## WHAT YOU HAVE TO DO
Using the line that has "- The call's" as the starting point, print each line to the end of the material below word for word. Add no other lines.

MATERIAL PROVIDED section start

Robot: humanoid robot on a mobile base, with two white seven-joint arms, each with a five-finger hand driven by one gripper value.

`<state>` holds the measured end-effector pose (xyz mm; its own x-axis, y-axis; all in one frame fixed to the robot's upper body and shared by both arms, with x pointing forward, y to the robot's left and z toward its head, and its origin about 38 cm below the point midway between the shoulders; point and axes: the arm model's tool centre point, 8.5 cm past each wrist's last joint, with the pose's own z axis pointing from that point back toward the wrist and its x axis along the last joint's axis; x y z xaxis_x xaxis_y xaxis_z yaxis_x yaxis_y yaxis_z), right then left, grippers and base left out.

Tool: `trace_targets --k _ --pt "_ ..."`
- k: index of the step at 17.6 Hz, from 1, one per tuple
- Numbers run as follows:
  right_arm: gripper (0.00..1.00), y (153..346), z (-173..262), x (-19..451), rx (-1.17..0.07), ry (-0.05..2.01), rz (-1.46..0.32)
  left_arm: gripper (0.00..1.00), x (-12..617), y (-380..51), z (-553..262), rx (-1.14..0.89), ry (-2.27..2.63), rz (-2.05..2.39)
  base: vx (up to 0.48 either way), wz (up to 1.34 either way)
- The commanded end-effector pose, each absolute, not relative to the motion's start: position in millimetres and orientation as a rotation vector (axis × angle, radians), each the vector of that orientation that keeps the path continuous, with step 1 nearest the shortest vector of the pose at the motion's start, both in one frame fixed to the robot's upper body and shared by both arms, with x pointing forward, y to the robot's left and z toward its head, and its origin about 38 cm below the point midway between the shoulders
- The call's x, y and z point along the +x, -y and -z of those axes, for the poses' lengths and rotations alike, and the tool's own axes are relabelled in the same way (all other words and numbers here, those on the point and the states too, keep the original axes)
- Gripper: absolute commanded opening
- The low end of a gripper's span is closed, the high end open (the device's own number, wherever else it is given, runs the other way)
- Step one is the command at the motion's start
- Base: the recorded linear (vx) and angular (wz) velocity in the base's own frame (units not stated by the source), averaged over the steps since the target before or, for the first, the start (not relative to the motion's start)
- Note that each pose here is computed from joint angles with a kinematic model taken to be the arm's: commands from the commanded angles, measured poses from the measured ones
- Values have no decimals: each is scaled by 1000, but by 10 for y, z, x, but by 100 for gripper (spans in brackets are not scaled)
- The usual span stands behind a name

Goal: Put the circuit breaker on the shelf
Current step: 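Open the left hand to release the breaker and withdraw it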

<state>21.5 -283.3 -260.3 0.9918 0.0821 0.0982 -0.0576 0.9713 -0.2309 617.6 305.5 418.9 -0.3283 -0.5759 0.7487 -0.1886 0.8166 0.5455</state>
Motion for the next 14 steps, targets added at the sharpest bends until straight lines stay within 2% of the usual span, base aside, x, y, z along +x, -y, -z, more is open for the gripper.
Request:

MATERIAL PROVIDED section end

## ANSWER SPACE
- The call's x, y and z point along the +x, -y and -z of those axes, for the poses' lengths and rotations alike, and the tool's own axes are relabelled in the same way (all other words and numbers here, those on the point and the states too, keep the original axes)
- Gripper: absolute commanded opening
- The low end of a gripper's span is closed, the high end open (the device's own number, wherever else it is given, runs the other way)
- Step one is the command at the motion's start
- Base: the recorded linear (vx) and angular (wz) velocity in the base's own frame (units not stated by the source), averaged over the steps since the target before or, for the first, the start (not relative to the motion's start)
- Note that each pose here is computed from joint angles with a kinematic model taken to be the arm's: commands from the commanded angles, measured poses from the measured ones
- Values have no decimals: each is scaled by 1000, but by 10 for y, z, x, but by 100 for gripper (spans in brackets are not scaled)
- The usual span stands behind a name

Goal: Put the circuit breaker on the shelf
Current step: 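Open the left hand to release the breaker and withdraw it
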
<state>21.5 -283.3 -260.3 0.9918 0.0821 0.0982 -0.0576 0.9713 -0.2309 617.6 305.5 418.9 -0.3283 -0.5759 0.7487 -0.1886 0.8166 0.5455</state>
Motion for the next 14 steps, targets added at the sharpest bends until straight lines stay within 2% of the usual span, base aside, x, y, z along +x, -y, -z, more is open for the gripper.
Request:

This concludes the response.